Bharatiya Janata Party ( BJP ) Mumbai chief Ashish Shelar has called Uddhav Thackeray’s son and Shiv Sena (UBT) leader Aaditya Thackeray as a puppet for urban naxals after former’s comments on the Dharavi Redevelopment project and has also challenged him for a debate.

Ashish Shelar said that the project is a necessity and a priority project, adding that Uddhav Thackeray-led Shiv Sena and Congressleader Varsha Gaikwad are peddling lies.

Aaditya Thackeray seems to have become the spokesperson of urban Naxals. Without studying the subject (Dharavi) in detail, Aaditya Thackeray is speaking like an ignorant. I have seen that these people have been trying to set a narrative regarding Dharavi and the re-development work,” Ashish Shelar said.

He challenged Aaditya Thackeray and Varsha Gaikwad in a debate on the Dharavi Redevelopment Project.

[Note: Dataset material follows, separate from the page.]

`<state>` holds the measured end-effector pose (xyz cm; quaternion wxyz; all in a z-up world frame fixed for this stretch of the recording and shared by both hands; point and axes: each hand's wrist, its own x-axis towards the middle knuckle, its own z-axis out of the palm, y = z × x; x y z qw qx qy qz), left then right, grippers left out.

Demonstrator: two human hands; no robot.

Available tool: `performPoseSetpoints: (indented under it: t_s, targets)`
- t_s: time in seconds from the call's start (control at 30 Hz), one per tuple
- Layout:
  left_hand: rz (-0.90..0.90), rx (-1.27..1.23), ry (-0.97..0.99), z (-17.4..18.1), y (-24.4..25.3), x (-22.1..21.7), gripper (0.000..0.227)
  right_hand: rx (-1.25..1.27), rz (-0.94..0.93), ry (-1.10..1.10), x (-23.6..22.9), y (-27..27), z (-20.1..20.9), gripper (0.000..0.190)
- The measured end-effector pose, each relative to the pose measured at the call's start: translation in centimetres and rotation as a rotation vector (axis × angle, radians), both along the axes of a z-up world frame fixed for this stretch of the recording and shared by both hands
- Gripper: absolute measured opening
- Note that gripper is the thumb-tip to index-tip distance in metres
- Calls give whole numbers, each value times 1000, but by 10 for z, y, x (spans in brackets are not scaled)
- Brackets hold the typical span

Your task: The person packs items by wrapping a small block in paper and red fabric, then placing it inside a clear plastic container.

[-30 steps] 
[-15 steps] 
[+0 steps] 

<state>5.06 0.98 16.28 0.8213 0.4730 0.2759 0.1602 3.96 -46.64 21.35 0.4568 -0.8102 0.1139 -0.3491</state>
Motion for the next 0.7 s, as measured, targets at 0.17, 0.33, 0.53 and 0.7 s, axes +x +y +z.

“Uddhav ji and the people of his party – Aaditya Thackeray and Varsha Gaikwad have started this false narrative regarding Dharavi. I openly challenge Aaditya for a debate. I want to ask him that 70 per cent of the homes in the Dharavi Redevelopment Project will go to Marathi people, Muslims and Dalits. It is their rightful home, so why are they putting roadblocks by creating a false narrative?”